Chemical and seed company BASF, maker of the dicamba formulation Engenia, said, “The order issued on June 3 by the United States Court of Appeals for the Ninth Circuit vacating the registration of Engenia herbicide and two other products is unprecedented and has the potential to be devastating to tens of thousands of farmers. These farmers have counted on over-the-top applications of dicamba-based products, including Engenia herbicide, to control resistant weeds across tens of millions of dicamba-tolerant soybean and cotton acres. Time is of the essence. Farmers have less than a month to protect millions of acres under threat from resistant weeds that could lead to significant revenue loss in an already challenging season. We are currently reviewing the order and are waiting on further direction from the U.S. EPA on actions they will take as a result of this order. We will use all legal remedies available to challenge this Order and we remain committed to serving our customers with safe and effective crop protection solutions, including Engenia herbicide.”
Dicamba’s legal troubles
The judge’s nationwide ban is only the latest of dicamba’s legal woes. The effective weed-killer has been around for decades. Dicamba works by mimicking plant hormones called auxins, which stimulates plants to grow in uncontrolled ways until they die. It can damage or kill not only targeted weeds but a wide variety of row and tree crops. Other crops, like corn and wheat, are naturally resistant.

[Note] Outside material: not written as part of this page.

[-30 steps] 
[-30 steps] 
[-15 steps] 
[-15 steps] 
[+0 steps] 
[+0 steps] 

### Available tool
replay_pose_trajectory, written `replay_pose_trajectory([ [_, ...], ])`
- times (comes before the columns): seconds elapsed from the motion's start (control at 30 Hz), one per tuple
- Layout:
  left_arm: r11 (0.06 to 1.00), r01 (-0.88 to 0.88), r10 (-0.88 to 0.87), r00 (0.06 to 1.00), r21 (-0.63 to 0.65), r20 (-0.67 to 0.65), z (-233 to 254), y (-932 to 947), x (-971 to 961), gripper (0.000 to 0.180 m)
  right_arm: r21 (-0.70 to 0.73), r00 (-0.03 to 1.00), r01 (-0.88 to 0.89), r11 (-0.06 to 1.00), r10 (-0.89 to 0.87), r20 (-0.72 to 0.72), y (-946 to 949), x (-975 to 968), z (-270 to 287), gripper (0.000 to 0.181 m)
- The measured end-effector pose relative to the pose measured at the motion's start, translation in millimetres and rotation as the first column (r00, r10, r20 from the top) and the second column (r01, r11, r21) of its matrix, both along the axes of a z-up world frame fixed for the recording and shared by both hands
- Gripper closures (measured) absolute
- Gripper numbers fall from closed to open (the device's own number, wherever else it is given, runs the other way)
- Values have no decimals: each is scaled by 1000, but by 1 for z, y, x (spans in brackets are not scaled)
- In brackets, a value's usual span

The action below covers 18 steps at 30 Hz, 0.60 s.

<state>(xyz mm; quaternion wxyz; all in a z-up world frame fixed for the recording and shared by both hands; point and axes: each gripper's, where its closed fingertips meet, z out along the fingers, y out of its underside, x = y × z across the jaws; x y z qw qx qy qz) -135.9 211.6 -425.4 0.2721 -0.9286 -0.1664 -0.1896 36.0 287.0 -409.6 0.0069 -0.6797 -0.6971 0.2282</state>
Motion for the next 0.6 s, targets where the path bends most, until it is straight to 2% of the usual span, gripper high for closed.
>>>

Dicamba’s use accelerated several years ago when Monsanto, BASF and DuPont introduced new formulas alleged to be less likely to “volatilize” or evaporate and spread by wind drift onto neighboring crops. The new formula was supposed to be used along with seeds genetically engineered to resist it, but Monsanto released its dicamba-tolerant seeds before its new formula was ready. Farmers used the new seeds with the older formulations, which continued to drift and damage neighboring crops.
That was the basis of a civil award in February of $265 million by a Cape Girardeau, Missouri, jury to peach farmer Bill Bader, who alleged dicamba drift damage to his peach crops. The award included $15 million in compensatory damages and a stunning $250 million in punitive damages, more than was requested. The jury concluded that the makers knew or should have known their seeds would be used with the off-label older dicamba.
Bayer and BASF are appealing that verdict, which was expected to clear the way for thousands of new lawsuits involving dicamba. BASF and Dupont also agreed on new restrictions on over-the-top dicamba use after the verdict, however, adding conditions that it could only be applied by a licensed applicator and only in certain daylight hours, at certain windspeeds and temperatures. In his June 3 ruling, Judge Fletcher criticized those restrictions as confusing and unworkable.
In March of this year, the Office of the Inspector General of the EPA said it would open an investigation into whether the EPA acted improperly in issuing its 2016 and 2018 registrations for dicamba, as well as review states' use of Section 24(c) labels, often used for dicamba in recent years. The investigation was to “determine whether the EPA adhere[d] to federal requirements and scientifically sound principles for the 2016 registration and 2018 renewal for the new uses of the dicamba herbicide," according to the OIG’s annual plan.